AVAILABLE DATA:
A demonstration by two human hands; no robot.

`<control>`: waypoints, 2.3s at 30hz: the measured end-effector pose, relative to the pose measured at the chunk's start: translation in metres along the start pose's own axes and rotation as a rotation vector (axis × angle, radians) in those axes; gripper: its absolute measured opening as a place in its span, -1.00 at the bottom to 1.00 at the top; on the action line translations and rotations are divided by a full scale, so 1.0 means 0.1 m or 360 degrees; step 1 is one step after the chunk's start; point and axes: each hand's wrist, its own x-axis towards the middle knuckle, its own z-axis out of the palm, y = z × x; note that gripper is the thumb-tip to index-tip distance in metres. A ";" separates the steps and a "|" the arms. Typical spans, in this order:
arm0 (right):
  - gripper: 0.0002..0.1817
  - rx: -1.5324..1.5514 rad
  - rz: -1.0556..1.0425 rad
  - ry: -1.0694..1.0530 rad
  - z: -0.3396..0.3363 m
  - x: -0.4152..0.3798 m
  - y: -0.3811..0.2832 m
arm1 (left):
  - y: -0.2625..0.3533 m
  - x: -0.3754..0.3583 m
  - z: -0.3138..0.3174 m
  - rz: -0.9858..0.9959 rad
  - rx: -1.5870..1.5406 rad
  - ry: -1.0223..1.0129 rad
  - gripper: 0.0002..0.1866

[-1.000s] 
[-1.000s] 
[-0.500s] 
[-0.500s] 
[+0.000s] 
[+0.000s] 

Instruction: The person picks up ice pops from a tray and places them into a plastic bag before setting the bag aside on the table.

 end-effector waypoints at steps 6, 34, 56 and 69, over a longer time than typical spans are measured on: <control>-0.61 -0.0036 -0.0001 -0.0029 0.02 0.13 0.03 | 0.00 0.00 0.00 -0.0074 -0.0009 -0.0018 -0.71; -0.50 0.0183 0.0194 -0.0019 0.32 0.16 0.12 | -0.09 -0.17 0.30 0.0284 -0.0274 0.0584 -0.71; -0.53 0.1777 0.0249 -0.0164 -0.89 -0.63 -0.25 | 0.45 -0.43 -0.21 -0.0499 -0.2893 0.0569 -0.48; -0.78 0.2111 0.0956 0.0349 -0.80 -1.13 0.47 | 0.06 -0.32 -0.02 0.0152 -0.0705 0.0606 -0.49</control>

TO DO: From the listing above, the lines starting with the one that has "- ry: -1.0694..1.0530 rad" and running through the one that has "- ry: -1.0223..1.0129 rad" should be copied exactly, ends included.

ANSWER TO THIS TASK:
  - ry: -1.0694..1.0530 rad
  - z: -0.3396..0.3363 m
  - x: -0.4152..0.3798 m
  - y: -0.3811..0.2832 m
arm1 (left):
  - y: -0.2625..0.3533 m
  - x: -0.3754..0.3583 m
  - z: -0.3138..0.3174 m
  - rz: -0.9858..0.9959 rad
  - rx: -1.5870..1.5406 rad
  - ry: -1.0223..1.0129 rad

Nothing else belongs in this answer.